EXERCISE
Search the records below for the string "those" and copy each line where it turns up.

RECORDS FOR THIS EXERCISE

━━━━━━━━━━━━━━━━━━━━━━━━━━━━━━

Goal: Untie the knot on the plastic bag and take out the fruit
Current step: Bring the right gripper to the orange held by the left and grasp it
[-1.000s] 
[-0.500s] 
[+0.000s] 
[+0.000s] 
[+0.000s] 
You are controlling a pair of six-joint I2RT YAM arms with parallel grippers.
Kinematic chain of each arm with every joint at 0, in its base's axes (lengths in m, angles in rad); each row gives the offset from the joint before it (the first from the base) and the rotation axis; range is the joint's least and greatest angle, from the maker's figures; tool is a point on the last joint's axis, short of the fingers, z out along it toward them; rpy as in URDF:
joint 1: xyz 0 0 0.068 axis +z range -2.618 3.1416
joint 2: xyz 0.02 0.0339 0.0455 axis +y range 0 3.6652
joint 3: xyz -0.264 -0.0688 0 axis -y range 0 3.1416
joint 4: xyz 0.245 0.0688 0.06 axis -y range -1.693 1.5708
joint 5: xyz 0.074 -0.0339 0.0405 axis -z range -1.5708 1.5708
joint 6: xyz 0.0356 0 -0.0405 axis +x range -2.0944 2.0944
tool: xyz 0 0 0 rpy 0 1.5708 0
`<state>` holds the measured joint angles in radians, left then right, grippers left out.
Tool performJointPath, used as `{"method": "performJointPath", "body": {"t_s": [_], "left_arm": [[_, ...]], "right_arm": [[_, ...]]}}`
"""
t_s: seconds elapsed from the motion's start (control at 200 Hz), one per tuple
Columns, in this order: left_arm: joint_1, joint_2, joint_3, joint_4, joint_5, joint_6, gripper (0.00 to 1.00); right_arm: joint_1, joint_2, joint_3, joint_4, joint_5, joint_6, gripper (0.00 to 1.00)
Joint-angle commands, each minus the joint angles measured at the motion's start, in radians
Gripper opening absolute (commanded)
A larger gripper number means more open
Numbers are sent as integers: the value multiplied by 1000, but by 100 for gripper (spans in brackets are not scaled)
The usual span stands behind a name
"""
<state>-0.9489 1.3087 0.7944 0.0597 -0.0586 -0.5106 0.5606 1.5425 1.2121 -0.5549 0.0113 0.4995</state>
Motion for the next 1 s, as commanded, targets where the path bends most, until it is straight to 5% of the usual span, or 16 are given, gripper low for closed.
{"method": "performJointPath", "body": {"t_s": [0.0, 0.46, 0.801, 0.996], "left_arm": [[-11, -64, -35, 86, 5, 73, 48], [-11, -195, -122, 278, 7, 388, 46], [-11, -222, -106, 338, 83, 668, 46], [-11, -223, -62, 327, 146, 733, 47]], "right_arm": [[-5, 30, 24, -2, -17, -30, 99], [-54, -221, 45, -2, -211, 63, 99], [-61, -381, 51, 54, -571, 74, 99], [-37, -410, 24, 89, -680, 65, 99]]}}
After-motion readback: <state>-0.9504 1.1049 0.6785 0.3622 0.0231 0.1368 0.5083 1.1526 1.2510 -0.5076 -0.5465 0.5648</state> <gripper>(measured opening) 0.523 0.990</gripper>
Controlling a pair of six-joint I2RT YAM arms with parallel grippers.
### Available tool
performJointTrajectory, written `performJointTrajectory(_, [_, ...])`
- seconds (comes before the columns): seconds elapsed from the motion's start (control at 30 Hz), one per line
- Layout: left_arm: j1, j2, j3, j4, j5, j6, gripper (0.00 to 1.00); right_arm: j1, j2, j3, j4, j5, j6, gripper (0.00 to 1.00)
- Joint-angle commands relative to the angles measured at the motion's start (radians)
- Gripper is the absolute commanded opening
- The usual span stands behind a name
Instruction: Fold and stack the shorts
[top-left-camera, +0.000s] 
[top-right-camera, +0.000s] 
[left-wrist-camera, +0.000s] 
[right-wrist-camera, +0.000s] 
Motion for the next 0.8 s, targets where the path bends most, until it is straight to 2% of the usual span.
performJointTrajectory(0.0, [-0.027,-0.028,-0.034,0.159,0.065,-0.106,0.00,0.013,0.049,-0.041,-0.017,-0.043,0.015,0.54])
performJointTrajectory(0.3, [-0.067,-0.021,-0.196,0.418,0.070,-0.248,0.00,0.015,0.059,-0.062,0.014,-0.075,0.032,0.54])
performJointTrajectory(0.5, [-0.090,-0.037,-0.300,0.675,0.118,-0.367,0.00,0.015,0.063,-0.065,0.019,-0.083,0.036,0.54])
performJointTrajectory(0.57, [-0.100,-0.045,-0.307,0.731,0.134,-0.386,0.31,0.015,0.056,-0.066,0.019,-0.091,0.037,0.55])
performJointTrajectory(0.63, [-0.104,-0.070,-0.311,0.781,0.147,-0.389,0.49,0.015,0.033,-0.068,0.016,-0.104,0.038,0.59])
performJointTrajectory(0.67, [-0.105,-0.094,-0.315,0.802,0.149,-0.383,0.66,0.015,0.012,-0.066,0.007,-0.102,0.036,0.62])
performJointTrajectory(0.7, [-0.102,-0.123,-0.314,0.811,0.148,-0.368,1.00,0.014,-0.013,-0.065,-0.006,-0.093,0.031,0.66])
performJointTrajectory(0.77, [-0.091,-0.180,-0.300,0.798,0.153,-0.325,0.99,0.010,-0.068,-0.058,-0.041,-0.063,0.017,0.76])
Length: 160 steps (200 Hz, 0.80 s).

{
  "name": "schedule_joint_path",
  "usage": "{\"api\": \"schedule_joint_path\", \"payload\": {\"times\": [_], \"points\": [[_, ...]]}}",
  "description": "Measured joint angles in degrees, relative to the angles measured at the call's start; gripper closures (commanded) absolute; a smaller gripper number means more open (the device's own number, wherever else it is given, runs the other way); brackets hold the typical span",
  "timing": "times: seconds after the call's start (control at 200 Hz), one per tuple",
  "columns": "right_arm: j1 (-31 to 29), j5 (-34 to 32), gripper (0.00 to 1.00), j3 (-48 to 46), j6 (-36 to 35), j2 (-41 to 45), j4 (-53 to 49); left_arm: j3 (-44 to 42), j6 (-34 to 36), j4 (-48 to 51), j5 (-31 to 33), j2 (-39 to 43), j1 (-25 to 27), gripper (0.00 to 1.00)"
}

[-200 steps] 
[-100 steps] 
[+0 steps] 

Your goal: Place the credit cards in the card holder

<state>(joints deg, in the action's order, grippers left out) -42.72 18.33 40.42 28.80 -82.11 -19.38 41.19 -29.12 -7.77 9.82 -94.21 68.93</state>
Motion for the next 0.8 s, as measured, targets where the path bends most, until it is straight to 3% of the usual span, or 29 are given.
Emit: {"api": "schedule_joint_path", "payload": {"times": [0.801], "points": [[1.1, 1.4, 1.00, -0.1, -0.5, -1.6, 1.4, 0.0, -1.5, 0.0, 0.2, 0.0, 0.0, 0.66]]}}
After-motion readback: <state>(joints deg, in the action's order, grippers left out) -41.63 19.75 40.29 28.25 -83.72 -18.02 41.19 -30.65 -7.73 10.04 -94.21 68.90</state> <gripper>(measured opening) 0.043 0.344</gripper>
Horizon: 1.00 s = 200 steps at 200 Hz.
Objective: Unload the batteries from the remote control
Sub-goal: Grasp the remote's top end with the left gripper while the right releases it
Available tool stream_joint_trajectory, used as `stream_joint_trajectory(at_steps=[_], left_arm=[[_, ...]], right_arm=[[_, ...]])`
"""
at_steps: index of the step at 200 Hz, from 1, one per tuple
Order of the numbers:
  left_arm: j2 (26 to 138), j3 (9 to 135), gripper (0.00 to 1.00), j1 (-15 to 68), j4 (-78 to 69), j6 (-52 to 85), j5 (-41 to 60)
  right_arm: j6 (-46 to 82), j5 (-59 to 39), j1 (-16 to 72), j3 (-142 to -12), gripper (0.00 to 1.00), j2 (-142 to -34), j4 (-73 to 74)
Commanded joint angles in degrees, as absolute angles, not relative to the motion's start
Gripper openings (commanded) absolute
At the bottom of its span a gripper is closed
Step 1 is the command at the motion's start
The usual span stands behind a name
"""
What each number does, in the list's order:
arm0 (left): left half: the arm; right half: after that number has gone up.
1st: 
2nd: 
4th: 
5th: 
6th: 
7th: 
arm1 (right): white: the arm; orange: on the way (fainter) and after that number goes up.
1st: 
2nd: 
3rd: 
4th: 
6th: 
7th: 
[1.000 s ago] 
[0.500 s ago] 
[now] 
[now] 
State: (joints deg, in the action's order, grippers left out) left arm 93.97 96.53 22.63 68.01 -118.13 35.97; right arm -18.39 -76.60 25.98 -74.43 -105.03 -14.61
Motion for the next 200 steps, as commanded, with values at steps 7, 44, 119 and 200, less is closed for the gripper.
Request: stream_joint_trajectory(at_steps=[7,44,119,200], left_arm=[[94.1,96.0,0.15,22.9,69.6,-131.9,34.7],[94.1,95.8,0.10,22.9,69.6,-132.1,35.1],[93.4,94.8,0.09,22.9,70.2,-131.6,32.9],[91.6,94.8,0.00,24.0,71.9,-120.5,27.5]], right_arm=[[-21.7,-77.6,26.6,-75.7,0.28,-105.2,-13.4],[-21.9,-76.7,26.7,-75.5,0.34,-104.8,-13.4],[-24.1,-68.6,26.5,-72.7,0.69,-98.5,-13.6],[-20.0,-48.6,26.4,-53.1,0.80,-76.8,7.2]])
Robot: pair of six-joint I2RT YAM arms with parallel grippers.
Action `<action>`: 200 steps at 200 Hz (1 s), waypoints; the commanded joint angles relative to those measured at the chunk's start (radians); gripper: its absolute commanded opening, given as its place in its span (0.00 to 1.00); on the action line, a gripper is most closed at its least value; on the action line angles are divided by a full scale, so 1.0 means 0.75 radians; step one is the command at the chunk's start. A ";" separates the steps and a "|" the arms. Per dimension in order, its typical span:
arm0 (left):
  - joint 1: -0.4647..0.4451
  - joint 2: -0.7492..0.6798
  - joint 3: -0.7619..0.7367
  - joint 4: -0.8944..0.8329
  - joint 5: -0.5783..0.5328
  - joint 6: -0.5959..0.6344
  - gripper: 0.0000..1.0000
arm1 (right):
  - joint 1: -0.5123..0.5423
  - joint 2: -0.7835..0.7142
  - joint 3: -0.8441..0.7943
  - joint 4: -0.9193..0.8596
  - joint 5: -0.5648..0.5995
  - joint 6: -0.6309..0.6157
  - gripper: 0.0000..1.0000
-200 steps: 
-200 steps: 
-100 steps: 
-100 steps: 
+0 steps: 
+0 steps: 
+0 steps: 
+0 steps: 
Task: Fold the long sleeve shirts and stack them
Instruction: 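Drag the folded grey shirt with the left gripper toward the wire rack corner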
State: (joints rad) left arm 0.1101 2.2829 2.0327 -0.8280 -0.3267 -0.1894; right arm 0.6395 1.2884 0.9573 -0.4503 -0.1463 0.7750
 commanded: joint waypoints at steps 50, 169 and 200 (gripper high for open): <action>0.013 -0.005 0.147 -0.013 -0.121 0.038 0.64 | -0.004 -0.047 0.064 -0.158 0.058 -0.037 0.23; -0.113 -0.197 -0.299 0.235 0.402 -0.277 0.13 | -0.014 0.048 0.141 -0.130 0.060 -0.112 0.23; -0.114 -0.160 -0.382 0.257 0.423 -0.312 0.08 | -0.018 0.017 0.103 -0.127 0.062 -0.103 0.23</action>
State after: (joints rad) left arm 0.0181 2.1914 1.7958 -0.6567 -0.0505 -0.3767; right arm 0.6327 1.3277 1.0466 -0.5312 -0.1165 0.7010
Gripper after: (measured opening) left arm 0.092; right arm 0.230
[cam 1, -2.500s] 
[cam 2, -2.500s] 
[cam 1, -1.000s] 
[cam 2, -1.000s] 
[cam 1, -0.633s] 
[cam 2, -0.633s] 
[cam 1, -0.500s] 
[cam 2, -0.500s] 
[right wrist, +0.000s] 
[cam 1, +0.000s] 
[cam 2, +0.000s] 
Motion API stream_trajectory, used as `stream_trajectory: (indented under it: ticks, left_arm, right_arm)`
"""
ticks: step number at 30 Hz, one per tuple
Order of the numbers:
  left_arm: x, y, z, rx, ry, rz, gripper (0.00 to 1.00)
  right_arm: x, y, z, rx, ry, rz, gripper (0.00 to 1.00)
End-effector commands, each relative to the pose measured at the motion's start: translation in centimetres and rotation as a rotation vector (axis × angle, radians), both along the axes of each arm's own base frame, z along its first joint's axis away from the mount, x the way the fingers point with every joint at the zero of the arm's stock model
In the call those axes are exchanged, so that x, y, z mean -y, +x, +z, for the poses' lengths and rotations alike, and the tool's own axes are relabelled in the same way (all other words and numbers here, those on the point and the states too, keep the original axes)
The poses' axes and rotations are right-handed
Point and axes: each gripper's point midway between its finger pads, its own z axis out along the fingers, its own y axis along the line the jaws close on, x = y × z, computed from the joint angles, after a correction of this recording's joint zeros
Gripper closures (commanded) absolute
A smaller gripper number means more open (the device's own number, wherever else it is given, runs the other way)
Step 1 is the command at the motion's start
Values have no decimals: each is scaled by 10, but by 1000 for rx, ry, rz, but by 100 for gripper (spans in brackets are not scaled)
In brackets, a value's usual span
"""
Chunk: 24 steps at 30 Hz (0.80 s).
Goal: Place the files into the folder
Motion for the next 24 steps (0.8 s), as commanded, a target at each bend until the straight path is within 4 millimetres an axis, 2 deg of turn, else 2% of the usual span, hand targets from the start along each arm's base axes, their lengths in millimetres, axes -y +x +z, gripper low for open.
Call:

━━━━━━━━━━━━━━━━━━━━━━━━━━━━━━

SOLVED PROBLEM
Action `<action>`: 200 steps at 200 Hz (1 s), waypoints; the commanded joint angles relative to those measured at the chunk's start (radians); gripper: its absolute commanded opening, given as its place in its span (0.00 to 1.00); on the action line, a gripper is most closed at its least value; on the action line angles are divided by a full scale, so 1.0 means 0.75 radians; step one is the command at the chunk's start. A ";" separates the steps and a "|" the arms. Per dimension in order, its typical span:
In the call those axes are exchanged, so that x, y, z mean -y, +x, +z, for the poses' lengths and rotations alike, and the tool's own axes are relabelled in the same way (all other words and numbers here, those on the point and the states too, keep the original axes)

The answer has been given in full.